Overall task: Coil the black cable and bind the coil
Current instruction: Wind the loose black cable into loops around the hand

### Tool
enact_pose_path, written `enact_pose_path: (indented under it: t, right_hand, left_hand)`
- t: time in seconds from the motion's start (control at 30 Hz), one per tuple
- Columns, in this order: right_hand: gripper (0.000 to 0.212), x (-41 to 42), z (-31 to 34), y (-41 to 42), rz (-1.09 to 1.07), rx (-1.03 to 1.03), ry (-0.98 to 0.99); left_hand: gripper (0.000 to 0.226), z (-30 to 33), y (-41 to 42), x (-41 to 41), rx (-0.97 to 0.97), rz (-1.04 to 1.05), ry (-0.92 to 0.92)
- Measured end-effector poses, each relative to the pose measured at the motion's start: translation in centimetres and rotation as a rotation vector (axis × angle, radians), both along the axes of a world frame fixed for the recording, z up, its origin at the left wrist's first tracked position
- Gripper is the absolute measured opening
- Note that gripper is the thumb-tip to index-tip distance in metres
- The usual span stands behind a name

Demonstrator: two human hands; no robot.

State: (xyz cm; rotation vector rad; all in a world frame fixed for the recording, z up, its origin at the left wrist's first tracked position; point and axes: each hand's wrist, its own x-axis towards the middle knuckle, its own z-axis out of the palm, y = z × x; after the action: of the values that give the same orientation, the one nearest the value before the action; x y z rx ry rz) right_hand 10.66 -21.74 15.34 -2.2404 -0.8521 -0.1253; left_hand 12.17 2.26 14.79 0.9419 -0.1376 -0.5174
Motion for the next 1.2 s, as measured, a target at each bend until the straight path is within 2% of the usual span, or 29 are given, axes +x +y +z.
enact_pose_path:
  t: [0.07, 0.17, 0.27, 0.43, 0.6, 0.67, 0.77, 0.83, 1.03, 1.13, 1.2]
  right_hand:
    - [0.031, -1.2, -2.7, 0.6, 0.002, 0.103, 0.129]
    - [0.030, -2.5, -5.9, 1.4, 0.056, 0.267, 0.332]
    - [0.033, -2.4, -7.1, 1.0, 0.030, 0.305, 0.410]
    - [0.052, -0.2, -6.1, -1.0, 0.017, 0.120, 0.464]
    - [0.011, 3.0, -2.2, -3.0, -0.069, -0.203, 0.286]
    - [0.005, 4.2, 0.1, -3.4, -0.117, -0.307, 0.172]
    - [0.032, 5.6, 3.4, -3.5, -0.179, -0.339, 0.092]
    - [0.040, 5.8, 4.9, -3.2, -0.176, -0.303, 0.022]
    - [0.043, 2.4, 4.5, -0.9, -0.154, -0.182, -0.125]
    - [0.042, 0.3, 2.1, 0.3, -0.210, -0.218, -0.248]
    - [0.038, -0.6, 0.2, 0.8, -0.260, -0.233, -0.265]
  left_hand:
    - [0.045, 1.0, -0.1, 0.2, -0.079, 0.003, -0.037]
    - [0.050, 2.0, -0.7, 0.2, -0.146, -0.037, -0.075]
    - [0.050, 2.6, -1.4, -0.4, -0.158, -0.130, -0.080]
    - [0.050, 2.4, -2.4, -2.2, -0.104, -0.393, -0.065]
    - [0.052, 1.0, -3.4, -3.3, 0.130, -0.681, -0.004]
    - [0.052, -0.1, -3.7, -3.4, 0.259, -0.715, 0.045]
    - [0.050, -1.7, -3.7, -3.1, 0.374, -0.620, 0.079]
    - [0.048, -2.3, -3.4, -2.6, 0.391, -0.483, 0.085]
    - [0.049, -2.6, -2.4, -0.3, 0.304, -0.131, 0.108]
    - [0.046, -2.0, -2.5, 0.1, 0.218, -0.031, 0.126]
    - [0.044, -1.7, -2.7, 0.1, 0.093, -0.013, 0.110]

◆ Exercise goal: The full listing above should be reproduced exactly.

◆ The answer:
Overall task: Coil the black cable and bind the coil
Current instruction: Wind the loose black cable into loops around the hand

### Tool
enact_pose_path, written `enact_pose_path: (indented under it: t, right_hand, left_hand)`
- t: time in seconds from the motion's start (control at 30 Hz), one per tuple
- Columns, in this order: right_hand: gripper (0.000 to 0.212), x (-41 to 42), z (-31 to 34), y (-41 to 42), rz (-1.09 to 1.07), rx (-1.03 to 1.03), ry (-0.98 to 0.99); left_hand: gripper (0.000 to 0.226), z (-30 to 33), y (-41 to 42), x (-41 to 41), rx (-0.97 to 0.97), rz (-1.04 to 1.05), ry (-0.92 to 0.92)
- Measured end-effector poses, each relative to the pose measured at the motion's start: translation in centimetres and rotation as a rotation vector (axis × angle, radians), both along the axes of a world frame fixed for the recording, z up, its origin at the left wrist's first tracked position
- Gripper is the absolute measured opening
- Note that gripper is the thumb-tip to index-tip distance in metres
- The usual span stands behind a name

Demonstrator: two human hands; no robot.

State: (xyz cm; rotation vector rad; all in a world frame fixed for the recording, z up, its origin at the left wrist's first tracked position; point and axes: each hand's wrist, its own x-axis towards the middle knuckle, its own z-axis out of the palm, y = z × x; after the action: of the values that give the same orientation, the one nearest the value before the action; x y z rx ry rz) right_hand 10.66 -21.74 15.34 -2.2404 -0.8521 -0.1253; left_hand 12.17 2.26 14.79 0.9419 -0.1376 -0.5174
Motion for the next 1.2 s, as measured, a target at each bend until the straight path is within 2% of the usual span, or 29 are given, axes +x +y +z.
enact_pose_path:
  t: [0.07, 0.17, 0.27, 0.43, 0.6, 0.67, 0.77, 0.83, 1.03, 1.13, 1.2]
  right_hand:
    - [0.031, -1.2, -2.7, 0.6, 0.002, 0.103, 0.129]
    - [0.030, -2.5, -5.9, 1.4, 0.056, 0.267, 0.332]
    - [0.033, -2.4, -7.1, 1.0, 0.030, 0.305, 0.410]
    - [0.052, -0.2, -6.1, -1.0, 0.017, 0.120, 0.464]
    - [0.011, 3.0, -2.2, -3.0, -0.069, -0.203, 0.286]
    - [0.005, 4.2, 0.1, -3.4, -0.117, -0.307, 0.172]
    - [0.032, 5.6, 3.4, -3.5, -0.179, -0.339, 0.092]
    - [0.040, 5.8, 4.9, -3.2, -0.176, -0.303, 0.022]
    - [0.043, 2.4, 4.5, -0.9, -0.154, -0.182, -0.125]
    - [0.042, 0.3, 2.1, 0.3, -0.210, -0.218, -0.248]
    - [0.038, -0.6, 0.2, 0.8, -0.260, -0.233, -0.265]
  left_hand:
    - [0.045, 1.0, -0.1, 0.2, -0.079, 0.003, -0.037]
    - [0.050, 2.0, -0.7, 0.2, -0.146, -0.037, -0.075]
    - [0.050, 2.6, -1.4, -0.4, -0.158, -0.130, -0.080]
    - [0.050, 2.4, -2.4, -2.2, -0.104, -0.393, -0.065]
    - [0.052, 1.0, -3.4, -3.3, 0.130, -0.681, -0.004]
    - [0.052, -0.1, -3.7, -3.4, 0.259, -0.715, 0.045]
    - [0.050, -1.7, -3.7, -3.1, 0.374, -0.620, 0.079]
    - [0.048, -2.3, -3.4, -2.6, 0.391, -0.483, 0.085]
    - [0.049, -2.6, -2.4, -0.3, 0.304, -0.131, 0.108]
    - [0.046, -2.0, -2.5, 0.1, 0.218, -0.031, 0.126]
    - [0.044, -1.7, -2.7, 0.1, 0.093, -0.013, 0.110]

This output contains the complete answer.